Task item — The response should consist solely of the line containing "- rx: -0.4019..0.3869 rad" and the lines after it through the end of the listing below, repeated exactly.

+ + +

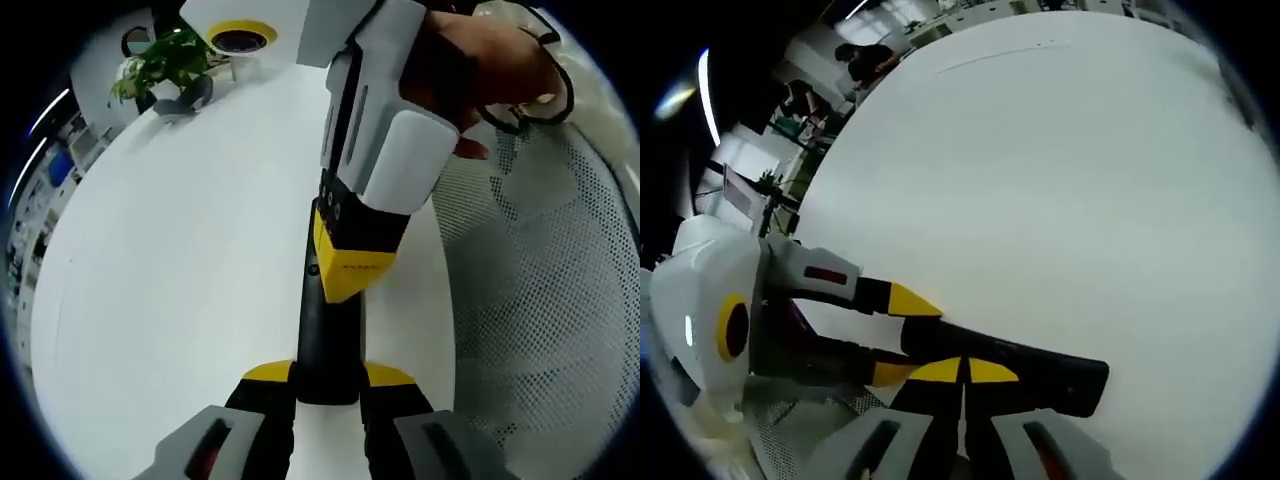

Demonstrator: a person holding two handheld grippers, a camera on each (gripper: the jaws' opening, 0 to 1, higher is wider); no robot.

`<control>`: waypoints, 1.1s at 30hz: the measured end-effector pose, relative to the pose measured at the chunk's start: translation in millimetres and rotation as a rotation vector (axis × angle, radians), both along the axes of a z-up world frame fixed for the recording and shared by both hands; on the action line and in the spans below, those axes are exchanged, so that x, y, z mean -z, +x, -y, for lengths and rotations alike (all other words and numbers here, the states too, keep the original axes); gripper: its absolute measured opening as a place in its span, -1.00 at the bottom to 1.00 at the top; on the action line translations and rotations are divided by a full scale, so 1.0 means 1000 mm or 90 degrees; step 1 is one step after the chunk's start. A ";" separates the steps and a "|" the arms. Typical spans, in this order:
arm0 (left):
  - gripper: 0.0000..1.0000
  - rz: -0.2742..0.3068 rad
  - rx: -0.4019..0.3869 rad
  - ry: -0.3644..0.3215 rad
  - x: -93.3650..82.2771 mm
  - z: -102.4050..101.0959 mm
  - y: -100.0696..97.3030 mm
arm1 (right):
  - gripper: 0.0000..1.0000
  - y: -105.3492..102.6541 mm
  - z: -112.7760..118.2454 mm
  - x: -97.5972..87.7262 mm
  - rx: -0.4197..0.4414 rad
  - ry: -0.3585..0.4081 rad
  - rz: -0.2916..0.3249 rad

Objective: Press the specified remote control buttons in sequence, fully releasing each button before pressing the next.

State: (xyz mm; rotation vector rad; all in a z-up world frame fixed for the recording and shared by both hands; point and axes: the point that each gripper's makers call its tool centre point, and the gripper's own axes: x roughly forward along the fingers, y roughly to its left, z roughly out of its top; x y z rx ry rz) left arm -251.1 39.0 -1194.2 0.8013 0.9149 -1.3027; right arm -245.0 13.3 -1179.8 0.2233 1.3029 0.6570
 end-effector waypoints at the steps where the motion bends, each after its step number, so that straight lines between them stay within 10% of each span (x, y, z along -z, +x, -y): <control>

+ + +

Your solution —
  - rx: -0.4019..0.3869 rad
  - ry: -0.3644..0.3215 rad
  - x: -93.3650..82.2771 mm
  - z: -102.4050..101.0959 mm
  - y: -100.0696..97.3030 mm
arm1 (right):
  - gripper: 0.0000..1.0000
  - y: -105.3492..102.6541 mm
  - z: -112.7760..118.2454 mm
  - x: -97.5972..87.7262 mm
  - rx: -0.4197..0.4414 rad
  - ry: -0.3585..0.4081 rad
  - rz: -0.2916..0.3249 rad

Objective: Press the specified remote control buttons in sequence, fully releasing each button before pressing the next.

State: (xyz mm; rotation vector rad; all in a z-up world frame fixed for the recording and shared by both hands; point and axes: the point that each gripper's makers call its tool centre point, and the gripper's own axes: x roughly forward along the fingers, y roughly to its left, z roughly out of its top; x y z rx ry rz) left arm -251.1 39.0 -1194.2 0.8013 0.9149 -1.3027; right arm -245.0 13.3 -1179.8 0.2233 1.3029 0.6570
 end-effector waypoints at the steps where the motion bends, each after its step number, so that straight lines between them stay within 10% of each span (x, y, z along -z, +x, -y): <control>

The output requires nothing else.